▶ [SUPPLIED INFORMATION]:
—————
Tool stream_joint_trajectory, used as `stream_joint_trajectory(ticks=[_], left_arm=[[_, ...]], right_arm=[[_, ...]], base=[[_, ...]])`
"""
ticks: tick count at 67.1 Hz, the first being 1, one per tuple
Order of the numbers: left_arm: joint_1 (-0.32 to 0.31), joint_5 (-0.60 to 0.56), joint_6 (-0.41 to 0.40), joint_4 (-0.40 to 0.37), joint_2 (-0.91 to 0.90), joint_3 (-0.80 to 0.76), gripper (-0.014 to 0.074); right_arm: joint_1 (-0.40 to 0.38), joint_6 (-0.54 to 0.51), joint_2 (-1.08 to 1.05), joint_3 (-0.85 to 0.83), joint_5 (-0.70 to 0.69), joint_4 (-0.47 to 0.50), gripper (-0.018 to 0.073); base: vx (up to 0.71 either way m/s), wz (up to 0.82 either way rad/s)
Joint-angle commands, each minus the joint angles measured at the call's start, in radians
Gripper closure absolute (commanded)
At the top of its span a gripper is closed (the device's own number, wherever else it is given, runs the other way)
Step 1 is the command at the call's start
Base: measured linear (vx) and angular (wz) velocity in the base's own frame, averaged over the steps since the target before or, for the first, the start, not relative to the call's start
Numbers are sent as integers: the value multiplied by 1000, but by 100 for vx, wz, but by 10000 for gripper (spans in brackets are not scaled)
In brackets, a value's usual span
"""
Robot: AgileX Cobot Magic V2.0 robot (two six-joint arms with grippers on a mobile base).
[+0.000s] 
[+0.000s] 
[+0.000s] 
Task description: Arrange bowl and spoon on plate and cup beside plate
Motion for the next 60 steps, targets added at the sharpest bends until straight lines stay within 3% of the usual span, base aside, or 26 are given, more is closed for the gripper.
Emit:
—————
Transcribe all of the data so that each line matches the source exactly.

▶ [EXPECTED ANSWER]:
Tool stream_joint_trajectory, used as `stream_joint_trajectory(ticks=[_], left_arm=[[_, ...]], right_arm=[[_, ...]], base=[[_, ...]])`
"""
ticks: tick count at 67.1 Hz, the first being 1, one per tuple
Order of the numbers: left_arm: joint_1 (-0.32 to 0.31), joint_5 (-0.60 to 0.56), joint_6 (-0.41 to 0.40), joint_4 (-0.40 to 0.37), joint_2 (-0.91 to 0.90), joint_3 (-0.80 to 0.76), gripper (-0.014 to 0.074); right_arm: joint_1 (-0.40 to 0.38), joint_6 (-0.54 to 0.51), joint_2 (-1.08 to 1.05), joint_3 (-0.85 to 0.83), joint_5 (-0.70 to 0.69), joint_4 (-0.47 to 0.50), gripper (-0.018 to 0.073); base: vx (up to 0.71 either way m/s), wz (up to 0.82 either way rad/s)
Joint-angle commands, each minus the joint angles measured at the call's start, in radians
Gripper closure absolute (commanded)
At the top of its span a gripper is closed (the device's own number, wherever else it is given, runs the other way)
Step 1 is the command at the call's start
Base: measured linear (vx) and angular (wz) velocity in the base's own frame, averaged over the steps since the target before or, for the first, the start, not relative to the call's start
Numbers are sent as integers: the value multiplied by 1000, but by 100 for vx, wz, but by 10000 for gripper (spans in brackets are not scaled)
In brackets, a value's usual span
"""
Robot: AgileX Cobot Magic V2.0 robot (two six-joint arms with grippers on a mobile base).
[+0.000s] 
[+0.000s] 
[+0.000s] 
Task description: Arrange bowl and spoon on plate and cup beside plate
Motion for the next 60 steps, targets added at the sharpest bends until straight lines stay within 3% of the usual span, base aside, or 26 are given, more is closed for the gripper.
Emit:

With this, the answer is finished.